Look at the entries below and restate word for word the lines from the first through the one that has "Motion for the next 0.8".
(DATA LISTING)
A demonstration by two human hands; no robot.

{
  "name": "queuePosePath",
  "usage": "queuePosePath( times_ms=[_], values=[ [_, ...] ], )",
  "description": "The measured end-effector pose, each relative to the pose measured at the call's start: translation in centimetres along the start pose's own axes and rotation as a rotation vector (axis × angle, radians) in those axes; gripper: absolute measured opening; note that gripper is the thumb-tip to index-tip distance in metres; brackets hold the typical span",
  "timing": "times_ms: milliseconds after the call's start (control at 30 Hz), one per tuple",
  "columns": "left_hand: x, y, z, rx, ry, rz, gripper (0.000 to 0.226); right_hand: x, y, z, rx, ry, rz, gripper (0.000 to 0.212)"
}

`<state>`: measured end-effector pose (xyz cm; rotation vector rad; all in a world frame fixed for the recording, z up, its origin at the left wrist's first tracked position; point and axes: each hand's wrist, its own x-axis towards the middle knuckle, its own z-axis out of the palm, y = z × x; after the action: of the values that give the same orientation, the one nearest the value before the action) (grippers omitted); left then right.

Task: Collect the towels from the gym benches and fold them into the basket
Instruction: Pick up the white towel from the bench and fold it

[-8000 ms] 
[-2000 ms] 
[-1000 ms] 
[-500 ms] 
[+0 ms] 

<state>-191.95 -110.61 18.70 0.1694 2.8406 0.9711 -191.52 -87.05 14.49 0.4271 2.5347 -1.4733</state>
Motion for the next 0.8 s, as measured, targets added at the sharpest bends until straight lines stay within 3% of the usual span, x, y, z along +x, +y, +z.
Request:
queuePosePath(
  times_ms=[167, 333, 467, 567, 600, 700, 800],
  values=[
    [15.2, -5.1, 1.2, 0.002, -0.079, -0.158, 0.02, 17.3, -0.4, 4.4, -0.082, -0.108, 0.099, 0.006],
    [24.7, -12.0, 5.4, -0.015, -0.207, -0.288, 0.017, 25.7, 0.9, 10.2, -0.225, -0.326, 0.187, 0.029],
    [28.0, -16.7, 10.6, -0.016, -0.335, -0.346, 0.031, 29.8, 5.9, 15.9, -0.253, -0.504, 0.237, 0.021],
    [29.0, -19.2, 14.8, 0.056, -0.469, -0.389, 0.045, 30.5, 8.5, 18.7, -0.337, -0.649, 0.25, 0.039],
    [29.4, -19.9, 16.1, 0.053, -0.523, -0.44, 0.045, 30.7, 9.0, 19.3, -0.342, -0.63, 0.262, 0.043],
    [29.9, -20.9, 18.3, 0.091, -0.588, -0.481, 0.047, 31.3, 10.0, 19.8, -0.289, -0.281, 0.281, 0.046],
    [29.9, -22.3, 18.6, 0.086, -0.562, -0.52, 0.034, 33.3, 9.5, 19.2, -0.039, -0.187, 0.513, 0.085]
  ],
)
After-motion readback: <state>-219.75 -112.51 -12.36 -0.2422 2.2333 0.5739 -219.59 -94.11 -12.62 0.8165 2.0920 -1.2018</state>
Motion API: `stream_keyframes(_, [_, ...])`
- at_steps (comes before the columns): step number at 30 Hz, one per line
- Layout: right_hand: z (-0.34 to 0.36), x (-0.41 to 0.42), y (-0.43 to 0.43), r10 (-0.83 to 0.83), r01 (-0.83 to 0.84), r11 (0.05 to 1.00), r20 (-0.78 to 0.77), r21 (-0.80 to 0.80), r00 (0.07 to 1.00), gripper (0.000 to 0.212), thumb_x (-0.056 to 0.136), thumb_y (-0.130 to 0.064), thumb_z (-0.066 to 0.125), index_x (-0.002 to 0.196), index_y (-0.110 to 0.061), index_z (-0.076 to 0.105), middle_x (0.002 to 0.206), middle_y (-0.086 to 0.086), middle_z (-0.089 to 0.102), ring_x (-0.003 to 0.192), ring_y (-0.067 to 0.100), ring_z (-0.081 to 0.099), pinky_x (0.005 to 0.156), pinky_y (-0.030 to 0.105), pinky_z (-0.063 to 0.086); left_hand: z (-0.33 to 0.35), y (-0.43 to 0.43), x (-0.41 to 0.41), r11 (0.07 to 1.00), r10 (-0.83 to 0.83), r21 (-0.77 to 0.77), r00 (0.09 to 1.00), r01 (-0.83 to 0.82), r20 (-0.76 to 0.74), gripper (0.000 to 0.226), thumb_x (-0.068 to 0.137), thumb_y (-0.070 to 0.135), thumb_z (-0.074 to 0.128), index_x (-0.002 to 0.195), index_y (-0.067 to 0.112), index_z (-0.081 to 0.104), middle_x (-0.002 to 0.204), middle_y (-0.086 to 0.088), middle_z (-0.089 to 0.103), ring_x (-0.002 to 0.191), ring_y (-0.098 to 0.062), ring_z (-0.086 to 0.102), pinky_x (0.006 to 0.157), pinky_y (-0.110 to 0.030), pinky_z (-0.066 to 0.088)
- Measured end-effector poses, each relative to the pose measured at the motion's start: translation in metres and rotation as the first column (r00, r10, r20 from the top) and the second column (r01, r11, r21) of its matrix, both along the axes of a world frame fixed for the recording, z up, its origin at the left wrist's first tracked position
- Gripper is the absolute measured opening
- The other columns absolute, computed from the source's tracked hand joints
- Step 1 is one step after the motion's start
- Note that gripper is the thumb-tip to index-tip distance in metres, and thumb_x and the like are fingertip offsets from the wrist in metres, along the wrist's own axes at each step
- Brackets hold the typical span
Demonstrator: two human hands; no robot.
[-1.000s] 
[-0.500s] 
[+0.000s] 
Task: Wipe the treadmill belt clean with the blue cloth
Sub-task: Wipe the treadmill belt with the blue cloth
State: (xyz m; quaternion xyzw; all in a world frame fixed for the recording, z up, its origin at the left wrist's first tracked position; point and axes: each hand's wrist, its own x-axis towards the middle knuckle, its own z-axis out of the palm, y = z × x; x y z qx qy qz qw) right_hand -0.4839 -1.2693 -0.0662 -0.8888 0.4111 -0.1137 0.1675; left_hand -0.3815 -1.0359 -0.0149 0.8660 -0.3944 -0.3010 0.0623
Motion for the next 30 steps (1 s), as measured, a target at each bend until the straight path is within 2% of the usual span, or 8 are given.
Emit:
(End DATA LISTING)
THE ANSWER:
A demonstration by two human hands; no robot.

{
  "name": "queuePosePath",
  "usage": "queuePosePath( times_ms=[_], values=[ [_, ...] ], )",
  "description": "The measured end-effector pose, each relative to the pose measured at the call's start: translation in centimetres along the start pose's own axes and rotation as a rotation vector (axis × angle, radians) in those axes; gripper: absolute measured opening; note that gripper is the thumb-tip to index-tip distance in metres; brackets hold the typical span",
  "timing": "times_ms: milliseconds after the call's start (control at 30 Hz), one per tuple",
  "columns": "left_hand: x, y, z, rx, ry, rz, gripper (0.000 to 0.226); right_hand: x, y, z, rx, ry, rz, gripper (0.000 to 0.212)"
}

`<state>`: measured end-effector pose (xyz cm; rotation vector rad; all in a world frame fixed for the recording, z up, its origin at the left wrist's first tracked position; point and axes: each hand's wrist, its own x-axis towards the middle knuckle, its own z-axis out of the palm, y = z × x; after the action: of the values that give the same orientation, the one nearest the value before the action) (grippers omitted); left then right.

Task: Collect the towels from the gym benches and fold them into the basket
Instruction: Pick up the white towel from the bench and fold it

[-8000 ms] 
[-2000 ms] 
[-1000 ms] 
[-500 ms] 
[+0 ms] 

<state>-191.95 -110.61 18.70 0.1694 2.8406 0.9711 -191.52 -87.05 14.49 0.4271 2.5347 -1.4733</state>
Motion for the next 0.8 s, as measured, targets added at the sharpest bends until straight lines stay within 3% of the usual span, x, y, z along +x, +y, +z.

For this exercise, the work is now complete.